- Born: May 31, 1942 (age 82) Montreal, Quebec, Canada
- Occupation(s): Former deputy minister, civil servant, historian

= Camille Limoges =

Camille Limoges (born 31 May 1942, in Montreal) is the former deputy minister of the Ministry of Higher Education, Research, Science and Technology in Quebec, Canada.

Limoges founded the Institut d'histoire et de sociopolitique des sciences at the Université de Montréal in 1973. Ten years later, he became the deputy minister of Quebec's newly created ministère de l'Enseignement supérieur et de la Science.

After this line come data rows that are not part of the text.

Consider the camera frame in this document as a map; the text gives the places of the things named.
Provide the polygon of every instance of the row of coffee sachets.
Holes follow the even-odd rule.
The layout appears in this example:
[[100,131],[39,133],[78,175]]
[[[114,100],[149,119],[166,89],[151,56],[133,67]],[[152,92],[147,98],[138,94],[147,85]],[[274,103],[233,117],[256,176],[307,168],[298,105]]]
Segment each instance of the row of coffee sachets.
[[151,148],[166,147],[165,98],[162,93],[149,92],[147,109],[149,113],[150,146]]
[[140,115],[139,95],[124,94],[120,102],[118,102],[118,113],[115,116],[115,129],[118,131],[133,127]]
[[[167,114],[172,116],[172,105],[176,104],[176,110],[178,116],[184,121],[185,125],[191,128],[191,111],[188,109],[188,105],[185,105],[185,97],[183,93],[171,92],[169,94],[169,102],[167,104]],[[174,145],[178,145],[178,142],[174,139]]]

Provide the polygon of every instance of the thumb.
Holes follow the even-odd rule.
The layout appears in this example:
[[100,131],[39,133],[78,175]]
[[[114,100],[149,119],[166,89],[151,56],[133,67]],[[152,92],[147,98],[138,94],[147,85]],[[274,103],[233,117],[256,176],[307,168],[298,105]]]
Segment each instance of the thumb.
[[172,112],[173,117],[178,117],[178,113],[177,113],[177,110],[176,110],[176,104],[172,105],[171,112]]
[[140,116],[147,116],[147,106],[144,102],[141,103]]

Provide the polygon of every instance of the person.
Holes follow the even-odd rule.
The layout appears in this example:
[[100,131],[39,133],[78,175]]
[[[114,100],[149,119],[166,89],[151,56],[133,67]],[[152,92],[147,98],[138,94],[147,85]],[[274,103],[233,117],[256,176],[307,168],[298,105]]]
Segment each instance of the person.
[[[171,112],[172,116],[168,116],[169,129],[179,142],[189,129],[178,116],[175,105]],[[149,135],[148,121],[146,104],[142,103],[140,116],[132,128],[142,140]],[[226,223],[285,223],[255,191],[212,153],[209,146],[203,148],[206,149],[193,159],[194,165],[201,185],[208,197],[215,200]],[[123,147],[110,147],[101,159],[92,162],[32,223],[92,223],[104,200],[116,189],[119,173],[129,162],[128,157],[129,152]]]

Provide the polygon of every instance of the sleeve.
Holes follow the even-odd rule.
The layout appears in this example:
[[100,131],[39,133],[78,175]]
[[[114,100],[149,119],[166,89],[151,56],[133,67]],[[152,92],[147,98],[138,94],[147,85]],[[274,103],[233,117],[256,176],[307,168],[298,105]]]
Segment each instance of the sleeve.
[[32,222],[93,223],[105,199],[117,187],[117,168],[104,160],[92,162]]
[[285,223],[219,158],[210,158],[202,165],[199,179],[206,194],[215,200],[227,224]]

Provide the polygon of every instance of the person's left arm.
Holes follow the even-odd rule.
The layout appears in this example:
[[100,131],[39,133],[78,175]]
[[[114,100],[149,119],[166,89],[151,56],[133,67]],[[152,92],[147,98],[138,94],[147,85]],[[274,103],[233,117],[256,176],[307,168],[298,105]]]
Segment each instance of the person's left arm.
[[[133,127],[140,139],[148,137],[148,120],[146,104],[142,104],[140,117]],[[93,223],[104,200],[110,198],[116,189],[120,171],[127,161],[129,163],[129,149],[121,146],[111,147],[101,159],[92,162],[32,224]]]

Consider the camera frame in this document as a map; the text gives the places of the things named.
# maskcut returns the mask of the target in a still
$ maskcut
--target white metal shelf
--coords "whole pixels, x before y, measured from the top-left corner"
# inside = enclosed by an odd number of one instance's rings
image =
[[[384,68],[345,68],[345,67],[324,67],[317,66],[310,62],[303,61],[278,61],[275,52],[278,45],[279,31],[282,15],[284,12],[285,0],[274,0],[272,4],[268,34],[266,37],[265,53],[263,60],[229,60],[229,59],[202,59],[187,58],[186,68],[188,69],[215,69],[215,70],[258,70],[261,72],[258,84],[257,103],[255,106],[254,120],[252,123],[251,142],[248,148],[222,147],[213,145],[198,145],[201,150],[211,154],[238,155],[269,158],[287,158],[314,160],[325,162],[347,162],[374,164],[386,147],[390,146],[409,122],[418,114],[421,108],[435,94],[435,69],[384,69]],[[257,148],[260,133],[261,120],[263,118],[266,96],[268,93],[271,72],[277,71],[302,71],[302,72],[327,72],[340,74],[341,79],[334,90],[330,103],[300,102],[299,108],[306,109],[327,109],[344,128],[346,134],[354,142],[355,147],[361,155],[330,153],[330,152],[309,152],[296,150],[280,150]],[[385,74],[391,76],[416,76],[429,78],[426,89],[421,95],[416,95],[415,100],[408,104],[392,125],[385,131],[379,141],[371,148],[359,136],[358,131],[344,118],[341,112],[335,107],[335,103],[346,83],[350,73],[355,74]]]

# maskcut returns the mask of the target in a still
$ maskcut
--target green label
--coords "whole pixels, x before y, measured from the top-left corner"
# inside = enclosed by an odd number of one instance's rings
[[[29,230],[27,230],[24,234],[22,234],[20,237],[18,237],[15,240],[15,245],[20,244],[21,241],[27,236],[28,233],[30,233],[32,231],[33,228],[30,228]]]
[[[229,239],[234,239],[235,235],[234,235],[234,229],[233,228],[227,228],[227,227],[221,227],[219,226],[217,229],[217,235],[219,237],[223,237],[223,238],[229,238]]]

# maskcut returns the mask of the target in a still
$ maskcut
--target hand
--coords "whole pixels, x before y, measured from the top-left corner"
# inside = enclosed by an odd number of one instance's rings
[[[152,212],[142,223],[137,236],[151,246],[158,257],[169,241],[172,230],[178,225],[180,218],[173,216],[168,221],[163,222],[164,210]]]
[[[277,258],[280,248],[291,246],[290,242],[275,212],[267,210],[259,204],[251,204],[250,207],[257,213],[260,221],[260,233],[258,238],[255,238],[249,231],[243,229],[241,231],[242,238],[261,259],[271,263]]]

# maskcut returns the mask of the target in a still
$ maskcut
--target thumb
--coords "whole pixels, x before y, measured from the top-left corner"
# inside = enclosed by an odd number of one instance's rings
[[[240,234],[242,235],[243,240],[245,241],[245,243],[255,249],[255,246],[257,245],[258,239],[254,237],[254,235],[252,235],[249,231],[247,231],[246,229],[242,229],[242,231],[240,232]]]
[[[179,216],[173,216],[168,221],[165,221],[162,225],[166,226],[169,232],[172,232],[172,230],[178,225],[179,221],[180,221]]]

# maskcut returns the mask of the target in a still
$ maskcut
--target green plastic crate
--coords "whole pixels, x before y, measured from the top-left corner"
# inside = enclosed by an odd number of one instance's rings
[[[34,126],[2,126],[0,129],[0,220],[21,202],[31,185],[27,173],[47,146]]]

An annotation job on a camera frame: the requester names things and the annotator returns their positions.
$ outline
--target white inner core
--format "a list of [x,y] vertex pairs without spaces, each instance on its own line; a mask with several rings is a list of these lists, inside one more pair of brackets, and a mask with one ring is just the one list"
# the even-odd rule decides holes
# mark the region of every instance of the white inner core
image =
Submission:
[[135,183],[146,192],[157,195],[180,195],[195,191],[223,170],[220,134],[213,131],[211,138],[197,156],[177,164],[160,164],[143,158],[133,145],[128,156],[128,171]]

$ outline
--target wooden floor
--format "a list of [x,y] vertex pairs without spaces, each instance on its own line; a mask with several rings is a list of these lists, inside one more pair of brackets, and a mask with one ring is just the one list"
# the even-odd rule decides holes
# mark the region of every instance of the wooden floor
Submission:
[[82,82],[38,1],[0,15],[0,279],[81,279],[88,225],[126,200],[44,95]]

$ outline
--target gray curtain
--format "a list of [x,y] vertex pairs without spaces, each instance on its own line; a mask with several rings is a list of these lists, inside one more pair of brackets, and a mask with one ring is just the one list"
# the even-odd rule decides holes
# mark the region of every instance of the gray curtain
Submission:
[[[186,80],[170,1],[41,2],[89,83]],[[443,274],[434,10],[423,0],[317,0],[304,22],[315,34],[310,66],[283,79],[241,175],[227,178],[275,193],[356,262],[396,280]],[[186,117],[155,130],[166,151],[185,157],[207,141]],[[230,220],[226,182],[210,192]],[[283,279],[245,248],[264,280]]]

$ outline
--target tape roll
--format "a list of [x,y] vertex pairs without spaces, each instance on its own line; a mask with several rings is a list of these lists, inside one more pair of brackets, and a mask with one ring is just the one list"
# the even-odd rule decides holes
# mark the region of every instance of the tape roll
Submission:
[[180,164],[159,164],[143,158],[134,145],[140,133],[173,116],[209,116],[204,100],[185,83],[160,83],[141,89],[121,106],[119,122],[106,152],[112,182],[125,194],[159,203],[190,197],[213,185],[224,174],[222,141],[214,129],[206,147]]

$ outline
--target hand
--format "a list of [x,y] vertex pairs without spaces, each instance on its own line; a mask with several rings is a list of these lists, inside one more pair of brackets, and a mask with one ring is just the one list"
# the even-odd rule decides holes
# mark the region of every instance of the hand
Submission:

Returning to academia in 1987, this time to the Université du Québec à Montréal, Limoges joined a multi-university team to create the Centre de recherche en évaluation sociale des technologies. Thereafter, he went on to found and serve as director of the Centre interuniversitaire de recherche sur la science et la technologie. He also served from 1989 to 1990 as president of ACFAS (Association canadienne-française pour l'avancement des sciences). In 1997, he became president of the Conseil de la science et de la technologie (CST). The Government of Quebec integrated a number of proposals developed by the CST into its policy on science and technology, announced in January 2000.

Limoges received his PhD from the Sorbonne in 1968, studying under Georges Canguilhem. One of his most influential students is historian of biology Jan Sapp.

Limoges was appointed a member of the Order of Canada on 16 November 2010, but he resigned from the Order on 26 January 2013, for personal reasons.